The queue moved slowly forward as the therapist finished his story. One of the small group who had been listening to him spoke up.
"She was typical of most of your clients, then?"
"Typical," agreed the therapist. "Most paid up there and then. A few took a day or two to make up their minds. Rarely did anyone decide they didn't want the ability to have a second chance."
Another of the group commented: "But however would a person decide to use that option?"
The therapist smiled slightly. "I don't remember anyone who actually used it. This was why they all became far more considerate to others - they didn't want to squander something so special merely to put right some thoughtless remark or selfish action. Yet, at the same time, each one started living more vividly. Not recklessly. Just choosing the more adventurous options."
Again the great queue moved forward. Immediately ahead was the high archway beside which a clerk sat, marking off names in a register. Above, the stars shone steel-blue, unwinking. Below, the surface under their feet was unreflecting, an absolute black. If it were transparent, it meant that beneath them was an unimaginable nothingness. Behind, the rest of the queue meandered in great sweeping curves until lost in the infinite distance.
Yet another of the small group had something to say.
"It was all a confidence trick. I'm certain of that. But how? What was the trick? How did you get away with it?"
At that, the therapist chuckled. His amusement was in total contrast to the serious, perhaps apprehensive mood of the queue. Countless hundreds of heads craned to see the source of the merriment.
"Of course it was all a trick. And the secret of a successful con lies in giving the victims something they really want. Which I did. Nobody complained because nobody used their second chance. It was far too valuable to waste when tomorrow, next week, whenever, there might be a more major occurrence or mistake that needed back-tracking on."
"But how did you do it?"
"Simple. Hypnotism. And hypnotism is simple. As long as your subjects are willing, which mine always were. They broke the vase, and while my secretary - my wife, by the way - was sweeping up the pieces, I was putting the client into a light trance. First I would tell them they would forget all that happened after the vase was broken and they were taken back to their chair. Then they were told they would come out of the trance as soon as I snapped my fingers. And finally I implanted a post-hypnotic suggestion. Which meant that if ever they said 'I will go back' twice, they would experience specific visual and aural phenomena. After which I snapped my fingers and continued in mid-sentence from a point just before the vase was broken."

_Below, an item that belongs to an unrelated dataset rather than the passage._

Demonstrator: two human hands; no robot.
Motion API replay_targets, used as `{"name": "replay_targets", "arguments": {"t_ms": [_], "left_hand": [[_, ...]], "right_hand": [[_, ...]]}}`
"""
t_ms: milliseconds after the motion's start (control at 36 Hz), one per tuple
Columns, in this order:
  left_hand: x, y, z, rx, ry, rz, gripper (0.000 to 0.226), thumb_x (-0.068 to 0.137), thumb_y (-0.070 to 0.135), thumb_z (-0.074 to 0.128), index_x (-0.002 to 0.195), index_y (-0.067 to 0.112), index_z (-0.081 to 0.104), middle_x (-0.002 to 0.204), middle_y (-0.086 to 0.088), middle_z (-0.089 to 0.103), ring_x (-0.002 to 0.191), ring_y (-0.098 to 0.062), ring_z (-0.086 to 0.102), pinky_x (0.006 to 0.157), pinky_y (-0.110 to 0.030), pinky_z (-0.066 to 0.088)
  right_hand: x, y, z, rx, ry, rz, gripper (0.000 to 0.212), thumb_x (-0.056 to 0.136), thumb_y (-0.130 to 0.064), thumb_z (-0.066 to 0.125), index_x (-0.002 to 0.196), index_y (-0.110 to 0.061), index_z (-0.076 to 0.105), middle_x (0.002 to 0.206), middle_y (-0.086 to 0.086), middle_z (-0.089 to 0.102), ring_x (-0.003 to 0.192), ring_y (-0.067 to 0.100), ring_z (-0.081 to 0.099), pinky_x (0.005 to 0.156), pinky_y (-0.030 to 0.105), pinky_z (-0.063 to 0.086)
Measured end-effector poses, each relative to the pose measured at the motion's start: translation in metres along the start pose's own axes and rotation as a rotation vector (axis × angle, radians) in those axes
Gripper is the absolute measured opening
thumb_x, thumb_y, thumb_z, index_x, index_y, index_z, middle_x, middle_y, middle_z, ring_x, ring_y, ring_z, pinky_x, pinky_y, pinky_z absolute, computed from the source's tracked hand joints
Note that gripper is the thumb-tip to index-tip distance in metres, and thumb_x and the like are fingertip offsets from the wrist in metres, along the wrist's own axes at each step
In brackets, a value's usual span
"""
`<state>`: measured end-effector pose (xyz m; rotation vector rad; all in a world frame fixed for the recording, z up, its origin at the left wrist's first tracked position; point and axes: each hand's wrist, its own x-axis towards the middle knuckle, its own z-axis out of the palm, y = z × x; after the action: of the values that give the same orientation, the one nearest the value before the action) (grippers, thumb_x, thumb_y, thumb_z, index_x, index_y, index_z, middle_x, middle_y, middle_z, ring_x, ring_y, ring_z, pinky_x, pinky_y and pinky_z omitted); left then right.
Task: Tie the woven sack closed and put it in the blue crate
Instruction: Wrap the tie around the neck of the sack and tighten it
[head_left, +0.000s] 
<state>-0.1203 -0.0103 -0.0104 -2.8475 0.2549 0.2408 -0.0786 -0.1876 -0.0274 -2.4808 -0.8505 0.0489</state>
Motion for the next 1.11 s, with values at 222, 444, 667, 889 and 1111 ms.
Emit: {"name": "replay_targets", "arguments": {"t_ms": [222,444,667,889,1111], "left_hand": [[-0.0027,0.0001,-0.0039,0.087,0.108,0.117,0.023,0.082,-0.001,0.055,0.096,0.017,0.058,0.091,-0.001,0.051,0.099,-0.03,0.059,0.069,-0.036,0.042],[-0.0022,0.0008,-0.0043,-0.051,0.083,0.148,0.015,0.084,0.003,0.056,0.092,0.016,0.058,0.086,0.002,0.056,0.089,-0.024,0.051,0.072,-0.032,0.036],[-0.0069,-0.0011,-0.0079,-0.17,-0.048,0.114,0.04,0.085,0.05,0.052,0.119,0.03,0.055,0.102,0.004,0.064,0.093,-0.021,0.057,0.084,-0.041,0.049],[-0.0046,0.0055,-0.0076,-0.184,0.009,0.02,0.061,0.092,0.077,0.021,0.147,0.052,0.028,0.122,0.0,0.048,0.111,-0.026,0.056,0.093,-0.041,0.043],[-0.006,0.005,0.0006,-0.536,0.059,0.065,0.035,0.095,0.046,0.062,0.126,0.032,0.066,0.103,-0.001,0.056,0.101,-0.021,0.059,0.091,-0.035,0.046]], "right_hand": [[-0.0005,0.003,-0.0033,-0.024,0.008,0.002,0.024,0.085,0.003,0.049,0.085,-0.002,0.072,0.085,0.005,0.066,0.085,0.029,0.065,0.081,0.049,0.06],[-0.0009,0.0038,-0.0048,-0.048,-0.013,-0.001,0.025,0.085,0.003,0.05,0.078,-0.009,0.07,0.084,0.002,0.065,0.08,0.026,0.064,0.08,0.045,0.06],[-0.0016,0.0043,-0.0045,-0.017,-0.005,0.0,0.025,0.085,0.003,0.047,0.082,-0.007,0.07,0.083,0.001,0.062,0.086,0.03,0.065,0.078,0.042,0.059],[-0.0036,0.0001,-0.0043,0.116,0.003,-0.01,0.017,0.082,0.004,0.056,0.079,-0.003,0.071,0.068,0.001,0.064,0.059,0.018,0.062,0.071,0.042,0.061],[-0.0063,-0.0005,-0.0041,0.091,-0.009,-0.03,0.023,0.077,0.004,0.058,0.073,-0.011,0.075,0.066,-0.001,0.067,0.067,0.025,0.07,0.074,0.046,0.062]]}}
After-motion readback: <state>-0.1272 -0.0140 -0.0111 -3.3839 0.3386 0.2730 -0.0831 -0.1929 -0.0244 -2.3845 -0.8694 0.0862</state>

As the queue moved forward to the archway, a final question was raised.
"The priceless vase - how could you replace it?"
The therapist shook his head slightly. "Beauty and value are largely in the eye of the beholder. In the case of the vase, beauty and value were enhanced by its being behind armoured glass, safeguarded by a top security system. I had a contract with a talented young craftsman who kept me supplied with identical copies to replace each broken one. All other details were simply amateur acting on the part of myself and my wife. After about six years we made enough of a fortune to quit. We sailed the Pacific for a while. Found a spot in the outer Cook Islands that suited us. And settled there until I died."
The group had reached the head of the queue. The clerk looked at the therapist.
"James William Taylor?"
"Yes."
"Born 1941, died 1998?"
"Yes."
"Your judgement will now begin. Go through the archway and go towards the Throne."
"I - I - will it be a fair trial?"
The clerk was puzzled. "Fair? Oh, no. God has never been fair. Just, yes; merciful, often. But have no fear, fairness is not part of His nature. You may proceed."
"One more question. While I was alive, I sold second chances; they gave people hope, encouraged them to live to the full. Will that count against me?"
The clerk shrugged and silently put a mark against the therapist's name. And James William Taylor, 1941 to 1998, began that final walk, the walk we all must take, to meet his Maker.